Gene EPB41L4B was identified as one of the top BMI loci by the GIANT study and we were able to follow up this gene as a Yellow module gene in our systems genetics framework. It was consistently downregulated in obese subjects and had a significantly differential pattern in adipose tissue during in vitro differentiation of primary human adipocytes. Besides, it was significantly downregulated and upregulated in response to weight gain and weight loss, respectively in the validation stage. The role of EPB41L4B gene in BMI regulation deserves further investigation.

Tissue and cell-type identity lie at the core of human physiology and disease etiology. It is very crucial to understand the genetic underpinnings of complex tissues and the role of genetic variants in disease specific tissues for disease etiology, in order to develop improved diagnostics and therapeutics5. Pathologically, obesity is mainly caused by dysfunctional adipose tissue62. Adipose tissue is one of the largest tissues in the human body and essential for normal energy homeostasis. Adipose tissue plays a key role in the control of energy balance by secreting e.g. hormones, cytokines and growth factors. During the time of excessive energy intake, insulin stimulates the uptake of glucose in fat, resulting in excessive accumulation of triacylglycerol in multiple fat depots. Therefore, adipose tissue may enlarge by increasing the size (hypertrophy) and number (hyperplasia) of adipocytes. Enlarged adipocytes lead to dysregulated secretion of adipokines and increased release of free fatty acids14. Dysfunction of normally insulin-sensitive adipose tissue has been repeatedly shown to be involved in important metabolic pathologies, such as insulin resistance, T2D, obesity and CVD63. It is suggested that adipose tissue can serve as a very important in vivo model to better understand complex molecular mechanisms underlying obesity64, 65. Therefore, all gene expression datasets in the present study were from adipose tissue.

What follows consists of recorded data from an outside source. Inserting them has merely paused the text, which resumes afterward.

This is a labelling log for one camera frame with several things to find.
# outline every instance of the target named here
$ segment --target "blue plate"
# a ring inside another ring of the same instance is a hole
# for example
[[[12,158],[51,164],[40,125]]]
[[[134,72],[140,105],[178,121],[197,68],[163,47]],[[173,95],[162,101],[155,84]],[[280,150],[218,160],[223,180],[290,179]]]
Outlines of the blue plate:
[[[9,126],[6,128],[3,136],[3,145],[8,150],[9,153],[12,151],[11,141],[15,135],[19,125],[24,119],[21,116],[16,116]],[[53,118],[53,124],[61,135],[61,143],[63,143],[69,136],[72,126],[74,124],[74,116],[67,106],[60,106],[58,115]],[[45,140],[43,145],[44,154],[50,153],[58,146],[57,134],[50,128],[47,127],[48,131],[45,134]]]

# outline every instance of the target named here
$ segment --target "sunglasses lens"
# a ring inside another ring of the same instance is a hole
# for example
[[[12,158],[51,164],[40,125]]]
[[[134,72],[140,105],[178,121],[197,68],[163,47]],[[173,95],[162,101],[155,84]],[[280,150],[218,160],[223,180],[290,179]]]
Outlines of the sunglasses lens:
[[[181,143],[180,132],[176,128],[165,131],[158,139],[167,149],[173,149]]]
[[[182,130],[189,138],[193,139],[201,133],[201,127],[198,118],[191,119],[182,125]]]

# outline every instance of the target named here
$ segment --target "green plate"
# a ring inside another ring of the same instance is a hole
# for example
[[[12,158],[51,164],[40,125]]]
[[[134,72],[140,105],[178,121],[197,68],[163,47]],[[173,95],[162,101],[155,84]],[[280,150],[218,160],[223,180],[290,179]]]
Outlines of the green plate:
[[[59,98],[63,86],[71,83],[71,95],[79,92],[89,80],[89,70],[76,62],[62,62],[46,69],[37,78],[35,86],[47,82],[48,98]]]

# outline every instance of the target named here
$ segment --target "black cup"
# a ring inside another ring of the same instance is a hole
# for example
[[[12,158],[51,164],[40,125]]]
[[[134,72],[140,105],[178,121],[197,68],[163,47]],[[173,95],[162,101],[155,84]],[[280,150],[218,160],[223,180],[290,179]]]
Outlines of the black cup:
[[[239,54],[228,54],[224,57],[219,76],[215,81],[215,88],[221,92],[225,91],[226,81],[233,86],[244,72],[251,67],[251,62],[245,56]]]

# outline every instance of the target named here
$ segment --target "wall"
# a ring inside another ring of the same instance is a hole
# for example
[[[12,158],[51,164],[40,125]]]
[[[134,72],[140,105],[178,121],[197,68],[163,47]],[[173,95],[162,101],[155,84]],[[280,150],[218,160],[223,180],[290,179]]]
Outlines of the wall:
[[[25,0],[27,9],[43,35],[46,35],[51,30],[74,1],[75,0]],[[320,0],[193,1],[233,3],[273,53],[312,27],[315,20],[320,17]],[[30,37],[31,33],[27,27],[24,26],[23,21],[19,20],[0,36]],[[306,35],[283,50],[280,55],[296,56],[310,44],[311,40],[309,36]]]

In summary, our systems genetics approach revealed important candidate causal genes and mechanisms for obesity. Our approach showed the efficiency of mining and prioritizing GWAS results in publicly available gene expression profiling in disease-related tissues. More importantly, the most promising candidate causal gene GPD1L and its role in the etiology of HFD-induced obesity were highlighted. Our findings indicated that increased GPD1L which can inhibit HIF-1α activity in adipose tissue might have a significant therapeutic potential in reducing obesity and insulin resistance. Our novel and comprehensive systems genetics study provided strongly supportive biological information for further functional validation of the mechanism underlying obesity.